EXERCISE OBJECTIVE: From the entries below, copy every line that has the word "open".

Segment Start: AVAILABLE RECORDS

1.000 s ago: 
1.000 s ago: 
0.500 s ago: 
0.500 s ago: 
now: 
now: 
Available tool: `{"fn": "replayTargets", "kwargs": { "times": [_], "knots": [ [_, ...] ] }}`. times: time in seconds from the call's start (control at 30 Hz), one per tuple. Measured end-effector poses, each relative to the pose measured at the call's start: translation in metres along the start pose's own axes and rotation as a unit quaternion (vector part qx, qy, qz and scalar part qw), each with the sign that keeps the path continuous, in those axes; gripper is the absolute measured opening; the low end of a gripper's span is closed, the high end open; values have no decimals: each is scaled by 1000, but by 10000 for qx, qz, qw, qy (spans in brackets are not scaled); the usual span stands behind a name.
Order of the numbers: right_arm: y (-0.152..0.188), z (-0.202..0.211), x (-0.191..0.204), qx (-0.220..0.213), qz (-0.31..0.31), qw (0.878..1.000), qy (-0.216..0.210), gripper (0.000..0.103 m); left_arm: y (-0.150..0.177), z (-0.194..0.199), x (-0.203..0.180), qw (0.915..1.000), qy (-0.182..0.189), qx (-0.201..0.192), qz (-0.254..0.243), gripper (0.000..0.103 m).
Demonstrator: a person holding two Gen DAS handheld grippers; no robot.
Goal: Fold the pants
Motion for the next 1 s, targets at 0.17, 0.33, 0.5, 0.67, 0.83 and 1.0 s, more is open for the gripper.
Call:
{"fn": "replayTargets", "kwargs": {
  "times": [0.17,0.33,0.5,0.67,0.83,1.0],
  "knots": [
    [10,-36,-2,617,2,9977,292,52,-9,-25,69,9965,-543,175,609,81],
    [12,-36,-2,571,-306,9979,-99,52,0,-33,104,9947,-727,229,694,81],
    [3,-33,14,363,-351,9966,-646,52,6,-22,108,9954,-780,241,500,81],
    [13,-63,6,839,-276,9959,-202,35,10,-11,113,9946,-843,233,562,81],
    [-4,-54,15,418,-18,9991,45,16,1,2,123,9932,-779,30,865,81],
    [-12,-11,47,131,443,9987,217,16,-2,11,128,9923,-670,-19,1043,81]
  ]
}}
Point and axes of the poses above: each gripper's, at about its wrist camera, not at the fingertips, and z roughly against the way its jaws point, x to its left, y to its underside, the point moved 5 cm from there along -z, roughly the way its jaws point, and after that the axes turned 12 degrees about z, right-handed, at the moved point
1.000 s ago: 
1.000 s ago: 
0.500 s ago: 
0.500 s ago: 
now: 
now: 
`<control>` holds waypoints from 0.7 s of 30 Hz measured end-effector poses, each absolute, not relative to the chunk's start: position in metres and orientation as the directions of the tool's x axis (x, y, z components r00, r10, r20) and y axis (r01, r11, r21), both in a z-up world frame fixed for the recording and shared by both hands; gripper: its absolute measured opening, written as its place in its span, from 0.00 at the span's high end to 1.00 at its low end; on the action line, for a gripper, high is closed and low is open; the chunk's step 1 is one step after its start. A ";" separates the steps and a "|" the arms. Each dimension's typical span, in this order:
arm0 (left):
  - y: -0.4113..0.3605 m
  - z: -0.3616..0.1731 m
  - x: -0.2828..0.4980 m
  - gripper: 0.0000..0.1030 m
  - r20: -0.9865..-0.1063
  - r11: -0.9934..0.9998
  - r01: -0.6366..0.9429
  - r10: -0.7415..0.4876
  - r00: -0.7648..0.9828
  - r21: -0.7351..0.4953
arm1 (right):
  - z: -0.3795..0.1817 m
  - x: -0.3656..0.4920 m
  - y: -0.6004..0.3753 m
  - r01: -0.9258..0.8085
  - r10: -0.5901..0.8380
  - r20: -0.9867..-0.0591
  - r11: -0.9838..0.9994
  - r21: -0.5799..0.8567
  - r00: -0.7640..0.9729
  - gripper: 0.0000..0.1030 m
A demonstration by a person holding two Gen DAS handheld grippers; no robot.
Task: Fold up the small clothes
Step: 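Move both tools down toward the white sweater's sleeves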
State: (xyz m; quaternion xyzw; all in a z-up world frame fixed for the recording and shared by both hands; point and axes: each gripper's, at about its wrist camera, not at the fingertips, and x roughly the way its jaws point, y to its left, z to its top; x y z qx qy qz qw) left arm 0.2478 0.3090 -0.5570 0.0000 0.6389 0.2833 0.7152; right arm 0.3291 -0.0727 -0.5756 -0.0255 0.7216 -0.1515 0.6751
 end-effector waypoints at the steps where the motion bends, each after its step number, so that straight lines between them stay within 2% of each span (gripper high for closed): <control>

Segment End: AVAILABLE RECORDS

SOLUTION FOR THIS TASK:
Available tool: `{"fn": "replayTargets", "kwargs": { "times": [_], "knots": [ [_, ...] ] }}`. times: time in seconds from the call's start (control at 30 Hz), one per tuple. Measured end-effector poses, each relative to the pose measured at the call's start: translation in metres along the start pose's own axes and rotation as a unit quaternion (vector part qx, qy, qz and scalar part qw), each with the sign that keeps the path continuous, in those axes; gripper is the absolute measured opening; the low end of a gripper's span is closed, the high end open; values have no decimals: each is scaled by 1000, but by 10000 for qx, qz, qw, qy (spans in brackets are not scaled); the usual span stands behind a name.
Motion for the next 1 s, targets at 0.17, 0.33, 0.5, 0.67, 0.83 and 1.0 s, more is open for the gripper.
`<control>` holds waypoints from 0.7 s of 30 Hz measured end-effector poses, each absolute, not relative to the chunk's start: position in metres and orientation as the directions of the tool's x axis (x, y, z components r00, r10, r20) and y axis (r01, r11, r21), both in a z-up world frame fixed for the recording and shared by both hands; gripper: its absolute measured opening, written as its place in its span, from 0.00 at the span's high end to 1.00 at its low end; on the action line, for a gripper, high is closed and low is open; the chunk's step 1 is one step after its start. A ";" separates the steps and a "|" the arms. Each dimension's typical span, in this order:

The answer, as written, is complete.